Plea Bargaining and Victims: From Consultation to Guidelines

Document Type


Publication Date


Publication Information

Michael M. O'Hear, Plea Bargaining and Victims: From Consultation to Guidelines, 91 Marq. L. Rev. 323 (2007)

Source Publication

91 Marquette Law Review 323 (2007)


In its efforts to establish a genuine, participatory role for victims in the criminal process, the victims' rights movement has properly focused its attention on plea bargaining as a crucial locus of decisionmaking in the criminal justice system. Prompted by victims' advocates, many jurisdictions have adopted consultation requirements, mandating that prosecutors seek input from victims before consummating deals with defendants.
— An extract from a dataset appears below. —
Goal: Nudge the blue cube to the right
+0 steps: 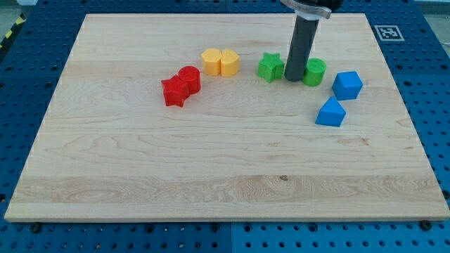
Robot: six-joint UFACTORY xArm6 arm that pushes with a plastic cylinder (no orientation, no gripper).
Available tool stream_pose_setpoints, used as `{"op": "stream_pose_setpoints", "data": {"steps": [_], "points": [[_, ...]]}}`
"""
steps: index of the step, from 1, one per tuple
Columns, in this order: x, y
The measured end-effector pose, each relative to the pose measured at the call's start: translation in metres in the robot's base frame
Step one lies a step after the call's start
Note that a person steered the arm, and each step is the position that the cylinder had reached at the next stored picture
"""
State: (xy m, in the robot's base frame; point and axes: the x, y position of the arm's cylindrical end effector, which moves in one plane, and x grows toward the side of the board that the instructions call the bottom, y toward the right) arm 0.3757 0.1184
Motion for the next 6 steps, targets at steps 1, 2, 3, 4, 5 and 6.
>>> {"op": "stream_pose_setpoints", "data": {"steps": [1, 2, 3, 4, 5, 6], "points": [[0.023, 0.0], [0.036, 0.007], [0.036, 0.028], [0.035, 0.054], [0.026, 0.059], [0.014, 0.057]]}}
Such requirements have been criticized on grounds of both principle (victims are not parties to criminal litigation, which exists to serve public interests in crime control and just punishment, not private interests in vengeance or compensation) and practical efficacy (consultation is costly and promotes expectations of decision control among victims that cannot be fulfilled). Against the former objections, and in light of social psychology research on procedural justice, this Article suggests reasons why victim participation in plea bargaining may actually advance, rather than undermine, public interests in crime control and just punishment. The Article further proposes, as a complement to mandatory consultation, the adoption by prosecutors of publicly available charging and plea-bargaining guidelines. Such guidelines may helpfully address the practical efficacy objections to mandatory consultation. They may also make an important contribution in their own right to victims' perceptions of procedural justice.